**Work item:** Word for word, restate the lines of the material below from its first line through the one containing "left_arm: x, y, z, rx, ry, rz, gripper". Omit the rest.

**Source material:**

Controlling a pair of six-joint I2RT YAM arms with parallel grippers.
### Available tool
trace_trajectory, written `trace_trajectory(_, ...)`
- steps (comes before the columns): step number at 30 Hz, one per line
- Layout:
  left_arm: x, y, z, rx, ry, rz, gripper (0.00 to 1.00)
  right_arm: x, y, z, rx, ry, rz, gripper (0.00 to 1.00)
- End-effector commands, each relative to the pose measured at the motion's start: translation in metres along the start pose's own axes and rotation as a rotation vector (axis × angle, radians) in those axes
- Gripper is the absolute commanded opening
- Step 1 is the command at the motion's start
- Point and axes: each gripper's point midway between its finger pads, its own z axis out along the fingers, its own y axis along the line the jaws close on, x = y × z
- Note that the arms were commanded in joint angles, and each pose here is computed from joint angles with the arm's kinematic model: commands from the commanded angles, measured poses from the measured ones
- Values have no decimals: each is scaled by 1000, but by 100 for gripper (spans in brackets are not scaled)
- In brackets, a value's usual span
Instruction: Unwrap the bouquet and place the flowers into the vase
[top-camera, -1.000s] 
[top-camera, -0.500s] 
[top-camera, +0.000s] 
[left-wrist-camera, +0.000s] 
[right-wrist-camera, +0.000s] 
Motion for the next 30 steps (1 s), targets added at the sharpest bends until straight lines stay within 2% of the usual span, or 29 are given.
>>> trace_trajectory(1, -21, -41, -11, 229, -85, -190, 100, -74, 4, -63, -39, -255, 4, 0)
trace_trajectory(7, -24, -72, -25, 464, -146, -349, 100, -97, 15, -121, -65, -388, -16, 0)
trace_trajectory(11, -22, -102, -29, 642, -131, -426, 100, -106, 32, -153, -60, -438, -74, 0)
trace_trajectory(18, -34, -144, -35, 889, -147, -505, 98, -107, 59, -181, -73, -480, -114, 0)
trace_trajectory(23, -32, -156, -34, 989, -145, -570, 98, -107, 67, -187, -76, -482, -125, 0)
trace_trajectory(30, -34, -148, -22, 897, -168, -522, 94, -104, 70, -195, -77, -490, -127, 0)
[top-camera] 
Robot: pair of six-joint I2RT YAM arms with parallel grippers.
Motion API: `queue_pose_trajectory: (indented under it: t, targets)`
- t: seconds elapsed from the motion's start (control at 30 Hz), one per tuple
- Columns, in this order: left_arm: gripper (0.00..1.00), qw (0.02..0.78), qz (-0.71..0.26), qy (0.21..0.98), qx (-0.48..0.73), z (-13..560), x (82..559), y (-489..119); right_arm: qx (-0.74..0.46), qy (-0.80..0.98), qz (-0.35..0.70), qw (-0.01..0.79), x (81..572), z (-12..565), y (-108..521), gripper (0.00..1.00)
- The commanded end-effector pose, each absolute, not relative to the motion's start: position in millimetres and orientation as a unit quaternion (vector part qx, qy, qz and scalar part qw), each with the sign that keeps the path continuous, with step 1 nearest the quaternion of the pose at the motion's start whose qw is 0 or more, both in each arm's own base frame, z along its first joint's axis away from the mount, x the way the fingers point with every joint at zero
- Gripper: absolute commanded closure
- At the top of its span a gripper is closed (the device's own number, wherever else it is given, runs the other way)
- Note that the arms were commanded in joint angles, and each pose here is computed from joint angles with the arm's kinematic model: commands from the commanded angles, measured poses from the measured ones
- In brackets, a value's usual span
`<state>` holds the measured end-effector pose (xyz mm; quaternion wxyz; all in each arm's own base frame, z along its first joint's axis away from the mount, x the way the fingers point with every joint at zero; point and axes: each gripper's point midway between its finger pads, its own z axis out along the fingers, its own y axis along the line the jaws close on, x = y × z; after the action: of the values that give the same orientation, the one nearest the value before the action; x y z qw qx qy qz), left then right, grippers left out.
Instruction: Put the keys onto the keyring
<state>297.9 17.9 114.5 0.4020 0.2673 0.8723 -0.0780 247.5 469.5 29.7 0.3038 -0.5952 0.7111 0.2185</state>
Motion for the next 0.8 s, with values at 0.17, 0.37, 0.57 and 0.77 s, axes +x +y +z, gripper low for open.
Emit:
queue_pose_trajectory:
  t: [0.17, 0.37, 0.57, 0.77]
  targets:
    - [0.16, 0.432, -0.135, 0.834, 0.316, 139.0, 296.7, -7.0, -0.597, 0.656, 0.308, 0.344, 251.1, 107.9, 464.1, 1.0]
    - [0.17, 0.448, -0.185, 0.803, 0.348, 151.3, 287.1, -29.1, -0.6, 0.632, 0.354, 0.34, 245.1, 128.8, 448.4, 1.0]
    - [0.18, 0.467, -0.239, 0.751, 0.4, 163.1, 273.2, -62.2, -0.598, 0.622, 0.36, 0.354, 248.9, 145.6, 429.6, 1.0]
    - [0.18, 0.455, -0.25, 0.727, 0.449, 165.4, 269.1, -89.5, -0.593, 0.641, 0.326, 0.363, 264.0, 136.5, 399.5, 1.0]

**Response area:**
Controlling a pair of six-joint I2RT YAM arms with parallel grippers.
### Available tool
trace_trajectory, written `trace_trajectory(_, ...)`
- steps (comes before the columns): step number at 30 Hz, one per line
- Layout:
  left_arm: x, y, z, rx, ry, rz, gripper (0.00 to 1.00)

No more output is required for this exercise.